[Work item]
The expected answer is a verbatim transcription of the lines below, beginning with the first and ending with the line that holds "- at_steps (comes", without pictures.

[Material shown]
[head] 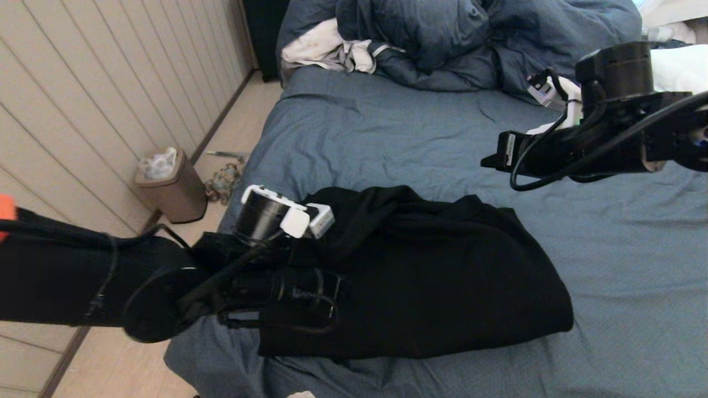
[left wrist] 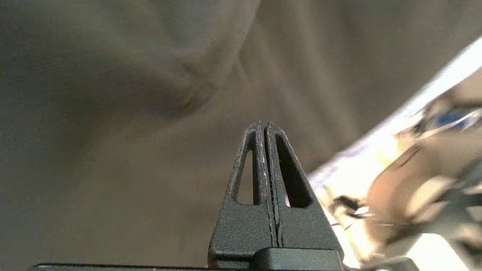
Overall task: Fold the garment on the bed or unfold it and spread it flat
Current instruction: Unfold the black sweatshirt
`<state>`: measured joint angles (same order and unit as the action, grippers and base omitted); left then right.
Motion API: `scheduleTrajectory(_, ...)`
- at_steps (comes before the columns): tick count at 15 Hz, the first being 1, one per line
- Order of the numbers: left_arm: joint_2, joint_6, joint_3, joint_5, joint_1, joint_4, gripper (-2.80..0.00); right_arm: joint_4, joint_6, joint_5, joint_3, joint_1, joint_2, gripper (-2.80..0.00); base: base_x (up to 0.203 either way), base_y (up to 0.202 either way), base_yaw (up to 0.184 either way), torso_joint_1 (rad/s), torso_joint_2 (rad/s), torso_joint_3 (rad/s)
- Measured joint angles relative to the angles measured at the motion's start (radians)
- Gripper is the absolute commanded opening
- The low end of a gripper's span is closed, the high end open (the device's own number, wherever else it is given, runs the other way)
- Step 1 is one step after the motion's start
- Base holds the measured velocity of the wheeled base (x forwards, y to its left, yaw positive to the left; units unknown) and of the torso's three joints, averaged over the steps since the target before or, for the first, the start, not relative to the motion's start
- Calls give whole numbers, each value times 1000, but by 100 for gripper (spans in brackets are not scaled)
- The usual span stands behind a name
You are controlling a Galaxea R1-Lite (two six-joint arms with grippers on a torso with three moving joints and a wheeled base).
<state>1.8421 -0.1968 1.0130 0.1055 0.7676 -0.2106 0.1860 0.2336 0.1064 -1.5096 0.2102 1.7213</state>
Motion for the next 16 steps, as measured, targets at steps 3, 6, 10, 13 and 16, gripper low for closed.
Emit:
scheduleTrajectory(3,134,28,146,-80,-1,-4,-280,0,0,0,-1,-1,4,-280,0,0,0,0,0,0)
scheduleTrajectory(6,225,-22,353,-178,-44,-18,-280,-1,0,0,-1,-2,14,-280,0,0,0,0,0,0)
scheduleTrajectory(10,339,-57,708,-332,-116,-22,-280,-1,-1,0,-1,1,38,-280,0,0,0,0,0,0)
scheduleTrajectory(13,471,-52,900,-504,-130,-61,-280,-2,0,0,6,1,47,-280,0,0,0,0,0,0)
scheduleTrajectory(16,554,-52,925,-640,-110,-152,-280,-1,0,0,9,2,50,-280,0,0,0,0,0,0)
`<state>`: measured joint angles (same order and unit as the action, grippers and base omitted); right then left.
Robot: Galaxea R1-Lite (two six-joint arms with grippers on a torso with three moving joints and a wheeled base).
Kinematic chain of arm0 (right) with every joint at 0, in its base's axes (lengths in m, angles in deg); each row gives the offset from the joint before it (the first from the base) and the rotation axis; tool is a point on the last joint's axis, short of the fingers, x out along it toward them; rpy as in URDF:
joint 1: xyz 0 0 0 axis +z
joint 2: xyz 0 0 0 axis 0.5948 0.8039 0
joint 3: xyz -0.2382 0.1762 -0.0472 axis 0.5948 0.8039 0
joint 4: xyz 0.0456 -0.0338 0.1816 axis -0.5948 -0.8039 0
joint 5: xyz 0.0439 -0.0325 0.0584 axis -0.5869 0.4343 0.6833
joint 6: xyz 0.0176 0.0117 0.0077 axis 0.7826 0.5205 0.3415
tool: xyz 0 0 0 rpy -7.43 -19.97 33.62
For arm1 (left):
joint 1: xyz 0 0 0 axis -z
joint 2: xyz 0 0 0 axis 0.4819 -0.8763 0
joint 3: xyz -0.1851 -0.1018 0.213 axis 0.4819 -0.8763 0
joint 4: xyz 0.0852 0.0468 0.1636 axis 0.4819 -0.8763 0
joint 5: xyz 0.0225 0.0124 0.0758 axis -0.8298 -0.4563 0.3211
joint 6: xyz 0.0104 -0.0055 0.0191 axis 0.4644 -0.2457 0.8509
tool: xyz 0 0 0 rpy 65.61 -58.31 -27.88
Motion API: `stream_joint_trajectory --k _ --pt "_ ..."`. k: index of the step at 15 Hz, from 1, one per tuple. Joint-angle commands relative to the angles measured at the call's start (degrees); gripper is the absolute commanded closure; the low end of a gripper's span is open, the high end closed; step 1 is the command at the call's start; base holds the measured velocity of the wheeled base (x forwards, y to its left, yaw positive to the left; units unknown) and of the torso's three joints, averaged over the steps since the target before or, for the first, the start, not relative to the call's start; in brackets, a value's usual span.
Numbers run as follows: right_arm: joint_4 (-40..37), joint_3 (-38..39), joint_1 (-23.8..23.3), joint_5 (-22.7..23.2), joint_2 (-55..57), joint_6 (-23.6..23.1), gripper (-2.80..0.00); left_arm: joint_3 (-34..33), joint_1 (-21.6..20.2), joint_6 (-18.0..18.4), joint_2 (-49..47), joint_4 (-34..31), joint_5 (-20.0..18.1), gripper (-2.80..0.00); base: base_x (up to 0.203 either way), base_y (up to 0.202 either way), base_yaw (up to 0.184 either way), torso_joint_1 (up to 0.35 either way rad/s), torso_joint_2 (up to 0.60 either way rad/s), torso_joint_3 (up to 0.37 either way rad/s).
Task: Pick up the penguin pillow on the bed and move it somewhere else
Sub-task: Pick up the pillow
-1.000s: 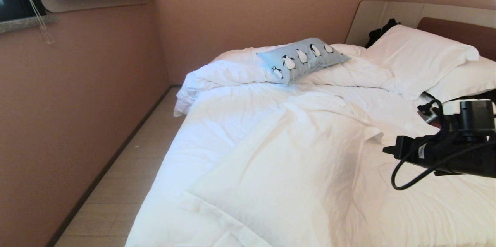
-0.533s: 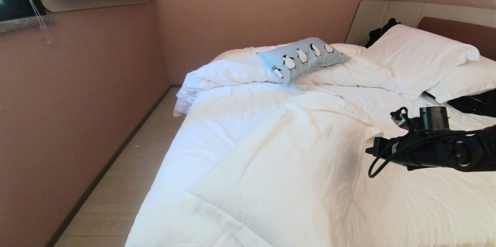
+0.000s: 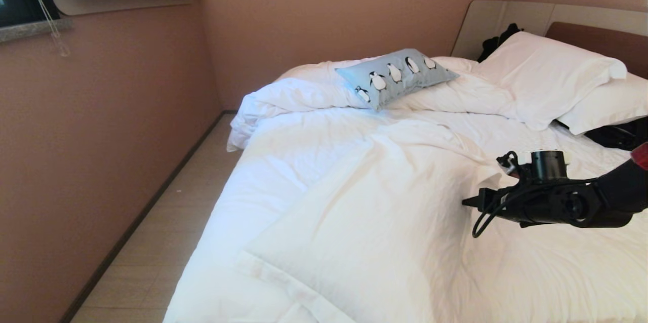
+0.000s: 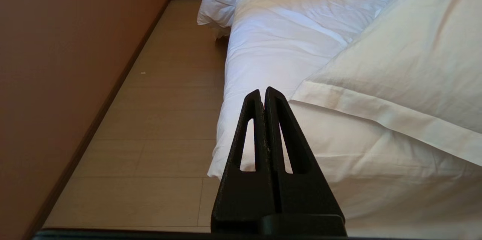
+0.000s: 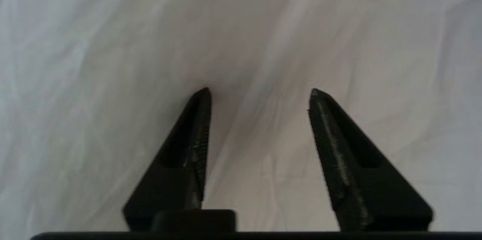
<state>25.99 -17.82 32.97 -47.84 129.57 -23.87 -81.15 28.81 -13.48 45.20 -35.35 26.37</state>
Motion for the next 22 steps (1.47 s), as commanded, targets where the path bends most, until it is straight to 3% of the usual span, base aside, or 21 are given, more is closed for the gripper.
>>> stream_joint_trajectory --k 1,3,7,9,12,17,22 --pt "0.0 0.4 0.3 -0.2 -0.7 0.3 -2.80 0.0 0.0 0.0 0.0 0.0 0.0 0.00 0.000 0.000 0.000 0.000 0.00 0.000" --pt "-1.2 0.8 1.9 -0.1 -3.5 2.3 -2.80 0.0 0.0 0.0 -0.1 0.0 0.0 0.00 0.000 0.000 0.000 0.000 0.00 0.000" --pt "-9.3 1.2 10.5 -0.1 -8.5 17.7 -2.80 0.0 0.0 0.0 0.0 0.0 0.0 0.00 0.000 0.000 0.000 0.000 0.00 0.000" --pt "-11.0 4.6 13.5 -0.2 -8.2 21.6 -2.80 0.0 0.0 0.0 0.0 0.0 0.0 0.00 0.000 0.000 0.000 0.000 0.00 0.000" --pt "-9.2 8.0 13.7 1.6 -6.9 22.0 -2.80 0.0 0.0 0.0 0.0 0.0 0.0 0.00 0.000 0.000 0.000 0.000 0.00 0.000" --pt "-0.7 6.1 12.0 1.5 -1.7 20.9 -2.80 0.0 0.0 0.0 0.0 0.0 0.0 0.00 0.000 0.000 0.000 0.000 0.00 0.000" --pt "-0.2 2.2 7.5 0.7 2.7 14.4 -2.80 0.0 0.0 0.0 0.0 0.0 0.0 0.00 0.000 0.000 0.000 0.000 0.00 0.000"
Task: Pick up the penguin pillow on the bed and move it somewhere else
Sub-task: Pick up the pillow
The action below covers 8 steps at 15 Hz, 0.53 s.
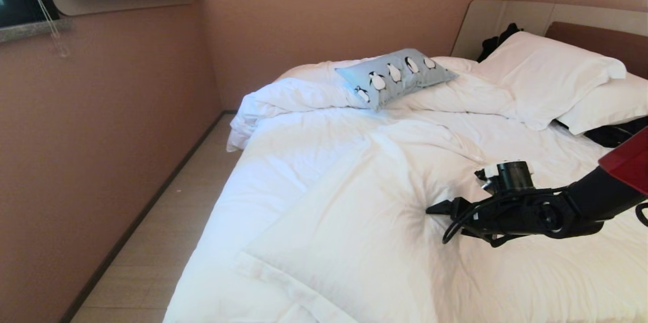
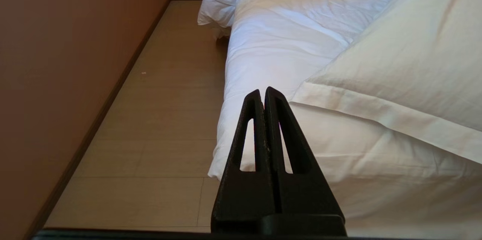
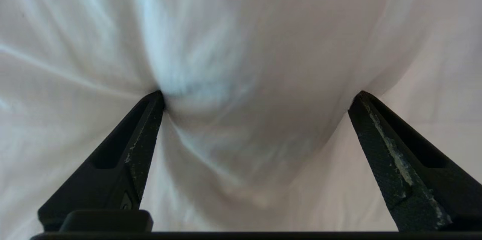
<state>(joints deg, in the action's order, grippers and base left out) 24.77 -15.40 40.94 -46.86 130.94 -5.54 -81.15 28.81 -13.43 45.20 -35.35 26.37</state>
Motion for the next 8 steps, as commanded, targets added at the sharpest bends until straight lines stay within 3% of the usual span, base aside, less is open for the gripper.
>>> stream_joint_trajectory --k 1,8 --pt "0.9 0.5 -0.5 -1.2 0.7 -4.1 -2.80 0.0 0.0 0.0 0.0 0.0 0.0 0.00 0.000 0.000 0.000 0.000 0.00 0.000" --pt "1.0 9.7 -0.9 -7.2 -5.7 -7.5 -2.80 0.0 0.0 0.0 0.0 0.0 0.0 0.00 0.000 0.000 0.000 0.000 0.00 0.000"
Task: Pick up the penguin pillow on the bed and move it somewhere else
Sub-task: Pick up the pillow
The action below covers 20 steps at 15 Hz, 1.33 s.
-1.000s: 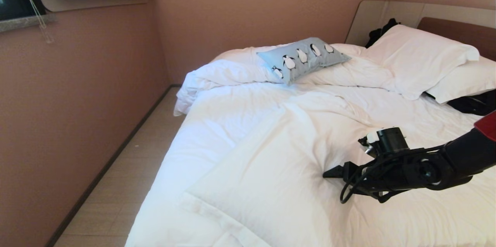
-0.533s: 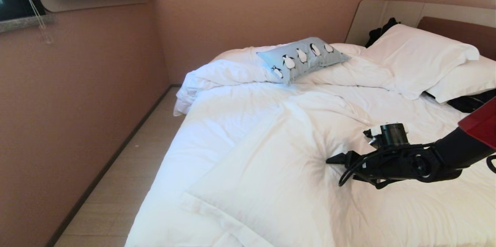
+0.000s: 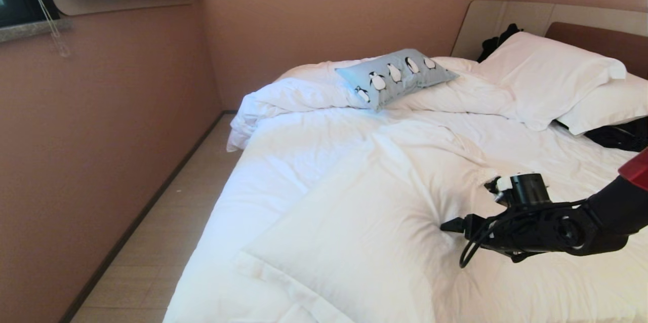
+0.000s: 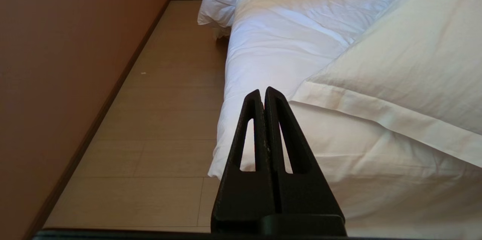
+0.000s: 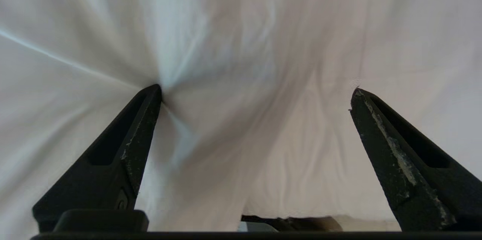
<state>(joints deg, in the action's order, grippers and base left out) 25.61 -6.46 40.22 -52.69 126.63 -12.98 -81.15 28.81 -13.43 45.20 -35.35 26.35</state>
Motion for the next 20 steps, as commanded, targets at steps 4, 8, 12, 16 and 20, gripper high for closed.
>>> stream_joint_trajectory --k 4,8,12,16,20 --pt "0.2 1.4 -0.2 -3.5 -0.5 0.0 -2.80 0.0 0.0 0.0 0.0 0.0 0.0 0.00 0.000 0.000 0.000 0.000 0.00 0.000" --pt "-0.1 -0.3 0.8 -6.2 2.9 0.1 -2.80 0.0 0.0 0.0 0.0 0.0 0.0 0.00 0.000 0.000 0.000 0.000 0.00 0.000" --pt "0.0 -5.5 5.3 -11.5 10.3 0.1 -2.80 0.0 0.0 0.0 0.0 0.0 0.0 0.00 0.000 0.000 0.000 0.000 0.00 0.000" --pt "0.0 -10.6 7.7 -11.5 13.6 0.3 -2.80 0.0 0.0 0.0 0.0 0.0 0.0 0.00 0.000 0.000 0.000 0.000 0.00 0.000" --pt "-0.4 -15.0 9.6 -9.1 15.3 0.6 -2.80 0.0 0.0 0.0 0.0 0.0 0.0 0.00 0.000 0.000 0.000 0.000 0.00 0.000"
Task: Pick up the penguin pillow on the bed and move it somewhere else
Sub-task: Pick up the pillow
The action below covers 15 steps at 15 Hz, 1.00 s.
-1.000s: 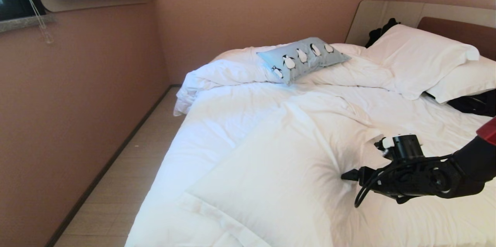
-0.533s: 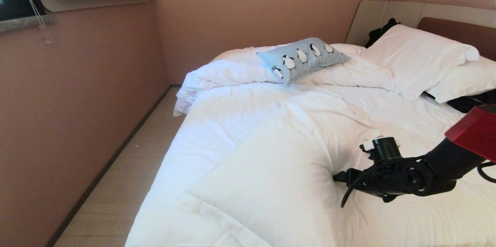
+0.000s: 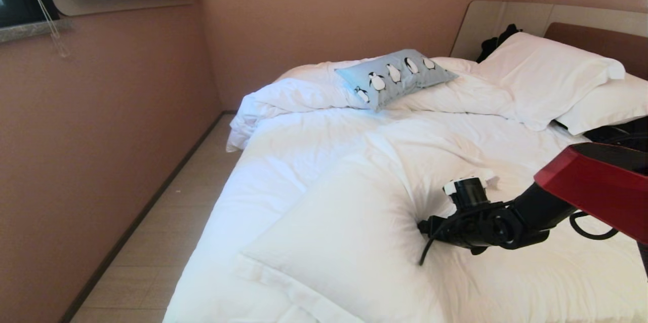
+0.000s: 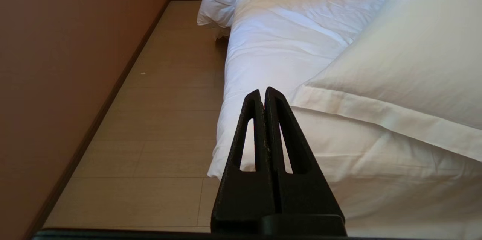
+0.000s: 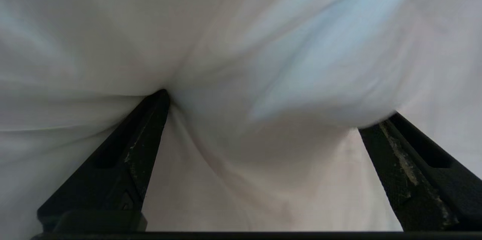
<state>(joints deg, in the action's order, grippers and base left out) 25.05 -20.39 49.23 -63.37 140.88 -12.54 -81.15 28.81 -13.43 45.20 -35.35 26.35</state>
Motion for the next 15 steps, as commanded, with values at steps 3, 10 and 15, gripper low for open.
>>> stream_joint_trajectory --k 3,10,15 --pt "0.2 -3.0 1.5 4.6 -0.2 2.3 -2.80 0.0 0.0 0.0 0.0 0.0 0.0 0.00 0.000 0.000 0.000 0.000 0.00 0.000" --pt "-2.7 -11.7 1.4 10.5 -1.1 6.7 -2.80 0.0 0.0 0.0 0.0 0.0 0.0 0.00 0.000 0.000 0.000 0.000 0.00 0.000" --pt "-10.6 -20.4 1.4 13.9 -0.5 10.6 -2.80 0.0 0.0 0.0 -0.1 0.0 0.0 0.00 0.000 0.000 0.000 0.000 0.00 0.000"
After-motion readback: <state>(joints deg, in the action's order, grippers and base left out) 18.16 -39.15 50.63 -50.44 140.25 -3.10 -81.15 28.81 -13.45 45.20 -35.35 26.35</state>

[Solution to the exercise]
[head] 
[left wrist] 
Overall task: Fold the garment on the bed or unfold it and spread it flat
Current instruction: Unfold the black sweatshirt
`<state>`: measured joint angles (same order and unit as the action, grippers and base omitted); left then right.
Motion API: `scheduleTrajectory(_, ...)`
- at_steps (comes before the columns): tick count at 15 Hz, the first being 1, one per line

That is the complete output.